Edward Hazen Parker, M.D. (1823 - November 9, 1896) was an American physician and poet.

==Biography==
Parker was born in Boston, Massachusetts in 1823 to parents Isaac and Sarah (Ainsworth) Parker. He graduated from Dartmouth College in 1846, and received his medical degree from Jefferson Medical College in 1848. After graduation, he was appointed lecturer on anatomy and physiology at Bowdoin Medical College at Concord, New Hampshire, and there he undertook also the editorship of the New Hampshire Medical Journal which he conducted successfully for nine years.

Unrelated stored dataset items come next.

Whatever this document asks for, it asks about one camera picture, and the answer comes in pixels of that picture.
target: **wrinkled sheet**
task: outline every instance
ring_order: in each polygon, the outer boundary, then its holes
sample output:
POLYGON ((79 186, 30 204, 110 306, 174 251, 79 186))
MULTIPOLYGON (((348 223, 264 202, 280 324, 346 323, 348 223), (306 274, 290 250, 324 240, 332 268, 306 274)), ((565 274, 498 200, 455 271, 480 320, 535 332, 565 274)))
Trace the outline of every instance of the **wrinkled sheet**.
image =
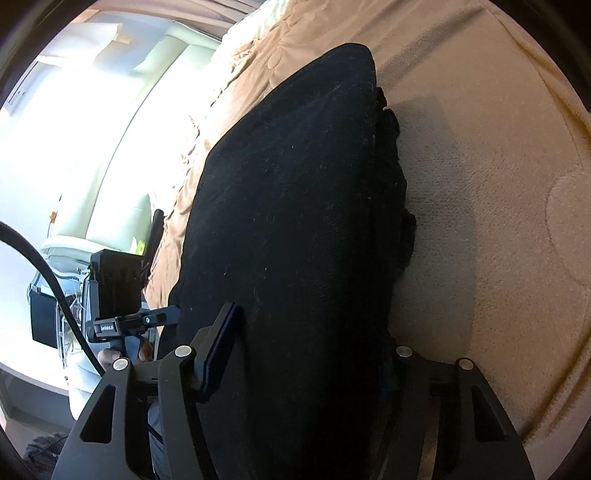
POLYGON ((391 331, 427 358, 477 362, 546 479, 591 413, 591 119, 548 55, 484 0, 292 0, 235 52, 199 123, 146 298, 166 305, 178 279, 207 153, 345 42, 374 56, 418 223, 391 331))
POLYGON ((262 0, 98 0, 92 8, 171 18, 221 38, 261 4, 262 0))

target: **beige blanket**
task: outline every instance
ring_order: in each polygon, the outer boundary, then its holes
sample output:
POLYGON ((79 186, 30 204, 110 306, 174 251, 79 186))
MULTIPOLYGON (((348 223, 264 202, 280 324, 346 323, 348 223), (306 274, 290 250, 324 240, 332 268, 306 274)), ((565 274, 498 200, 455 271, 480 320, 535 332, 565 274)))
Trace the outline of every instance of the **beige blanket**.
POLYGON ((374 55, 418 222, 392 332, 433 360, 474 359, 546 479, 591 413, 591 116, 545 52, 485 0, 292 0, 265 38, 237 52, 199 125, 148 301, 165 305, 177 281, 213 145, 345 42, 374 55))

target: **fleece blanket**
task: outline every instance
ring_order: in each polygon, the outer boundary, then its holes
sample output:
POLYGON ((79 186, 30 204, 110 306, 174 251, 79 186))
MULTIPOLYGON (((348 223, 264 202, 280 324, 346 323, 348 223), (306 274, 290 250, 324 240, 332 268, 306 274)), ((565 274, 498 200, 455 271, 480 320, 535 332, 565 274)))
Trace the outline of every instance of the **fleece blanket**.
POLYGON ((432 360, 472 358, 546 479, 591 413, 591 117, 540 46, 485 0, 291 0, 235 52, 199 123, 146 298, 166 305, 177 282, 208 152, 346 42, 369 47, 400 122, 418 223, 391 332, 432 360))

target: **floor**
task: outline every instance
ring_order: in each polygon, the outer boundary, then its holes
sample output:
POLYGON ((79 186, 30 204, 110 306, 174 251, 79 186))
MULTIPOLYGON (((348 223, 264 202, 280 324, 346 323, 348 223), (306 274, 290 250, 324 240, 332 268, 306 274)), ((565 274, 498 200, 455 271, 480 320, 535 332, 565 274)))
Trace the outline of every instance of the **floor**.
POLYGON ((7 419, 4 414, 4 408, 0 406, 0 426, 6 432, 8 439, 14 445, 14 448, 19 455, 23 455, 27 445, 36 437, 44 435, 45 433, 39 432, 38 430, 32 429, 22 423, 19 423, 13 419, 7 419))

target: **black fabric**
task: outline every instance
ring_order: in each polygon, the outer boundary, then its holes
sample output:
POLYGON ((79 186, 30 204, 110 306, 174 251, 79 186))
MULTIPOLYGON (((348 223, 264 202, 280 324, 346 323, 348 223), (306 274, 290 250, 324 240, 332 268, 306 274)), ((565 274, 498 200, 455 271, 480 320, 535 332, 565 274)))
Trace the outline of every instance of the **black fabric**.
POLYGON ((37 437, 27 445, 22 459, 38 480, 50 480, 67 438, 67 433, 54 433, 37 437))
POLYGON ((207 158, 169 349, 225 301, 244 309, 220 391, 199 407, 221 479, 366 476, 381 338, 414 226, 384 107, 369 50, 346 44, 280 84, 207 158))

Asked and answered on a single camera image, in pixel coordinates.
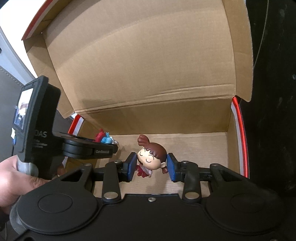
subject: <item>box lid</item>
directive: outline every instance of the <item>box lid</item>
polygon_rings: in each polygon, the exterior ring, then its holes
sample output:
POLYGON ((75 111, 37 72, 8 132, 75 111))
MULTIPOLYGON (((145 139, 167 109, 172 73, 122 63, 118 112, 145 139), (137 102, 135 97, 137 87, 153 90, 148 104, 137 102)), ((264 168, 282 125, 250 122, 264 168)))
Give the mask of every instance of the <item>box lid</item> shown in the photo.
POLYGON ((47 0, 44 6, 23 39, 29 52, 29 39, 44 37, 70 103, 63 113, 251 99, 252 43, 243 0, 47 0))

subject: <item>gray surface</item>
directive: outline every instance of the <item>gray surface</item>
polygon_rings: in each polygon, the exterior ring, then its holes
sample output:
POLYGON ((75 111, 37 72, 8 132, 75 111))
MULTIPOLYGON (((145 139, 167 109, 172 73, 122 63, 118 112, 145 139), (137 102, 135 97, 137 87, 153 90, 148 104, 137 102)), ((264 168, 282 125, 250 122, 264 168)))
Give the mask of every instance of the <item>gray surface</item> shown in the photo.
POLYGON ((11 156, 11 128, 22 84, 0 67, 0 161, 11 156))

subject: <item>doll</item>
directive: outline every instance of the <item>doll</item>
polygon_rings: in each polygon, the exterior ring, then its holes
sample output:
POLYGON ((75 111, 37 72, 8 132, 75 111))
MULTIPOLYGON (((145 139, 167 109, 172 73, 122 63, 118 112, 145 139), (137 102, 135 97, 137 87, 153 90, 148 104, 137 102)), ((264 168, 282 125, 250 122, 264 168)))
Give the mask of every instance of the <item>doll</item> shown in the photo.
POLYGON ((166 167, 167 152, 165 148, 155 142, 150 142, 148 137, 140 135, 138 138, 139 146, 143 148, 138 152, 137 165, 138 176, 151 177, 152 170, 162 169, 163 174, 168 172, 166 167))

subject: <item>doll face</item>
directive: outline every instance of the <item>doll face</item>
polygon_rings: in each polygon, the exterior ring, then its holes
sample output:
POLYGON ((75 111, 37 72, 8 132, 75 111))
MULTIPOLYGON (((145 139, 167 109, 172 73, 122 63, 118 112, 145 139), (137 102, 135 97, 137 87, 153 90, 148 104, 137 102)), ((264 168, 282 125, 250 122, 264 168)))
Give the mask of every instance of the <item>doll face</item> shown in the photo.
POLYGON ((142 165, 149 170, 157 170, 158 168, 165 166, 165 162, 161 163, 160 159, 151 155, 150 151, 145 150, 145 148, 138 152, 137 157, 142 165))

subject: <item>white wall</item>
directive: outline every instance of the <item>white wall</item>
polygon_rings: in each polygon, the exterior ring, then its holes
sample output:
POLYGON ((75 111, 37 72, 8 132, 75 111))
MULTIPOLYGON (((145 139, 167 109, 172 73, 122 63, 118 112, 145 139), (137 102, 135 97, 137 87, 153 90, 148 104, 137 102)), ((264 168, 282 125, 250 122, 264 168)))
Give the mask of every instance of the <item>white wall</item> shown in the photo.
MULTIPOLYGON (((0 9, 0 27, 16 54, 34 77, 37 77, 37 75, 29 61, 21 39, 31 20, 44 2, 45 0, 9 0, 0 9)), ((2 64, 5 64, 4 57, 1 58, 2 64)))

In 1853, on being called to the chair of physiology and pathology in the New York Medical College, Parker left Concord and established himself in practice in New York City, his confrères in the college being Peaslee and Barker. During the three years that Parker held this professorship he established the Medical Monthly (1854), which he continued to edit personally for many years with great ability and success, and was co-editor of The Journal of Medicine, Concord, in 1850. In 1854 he received the degree of A. M. from Trinity College, and in 1858, by the solicitation of many friends and patients, was induced to remove to Poughkeepsie, New York, where he practiced nearly up to the time of his death, a period of some forty years. Parker was elected president of the Medical Society of the State of New York in 1862; and held a commission in the corps of volunteer surgeons provided by the state under Governors Edwin D. Morgan and Horatio Seymour; and was also one of the medical board of Vassar Brothers Medical Center in Poughkeepsie.

He died in Poughkeepsie in 1896.

Parker was memorialized as "a physician and a surgeon of signal competency and skill" and "a man of extremely fine fiber, of unusual cultivation, and of high scholarly attainments".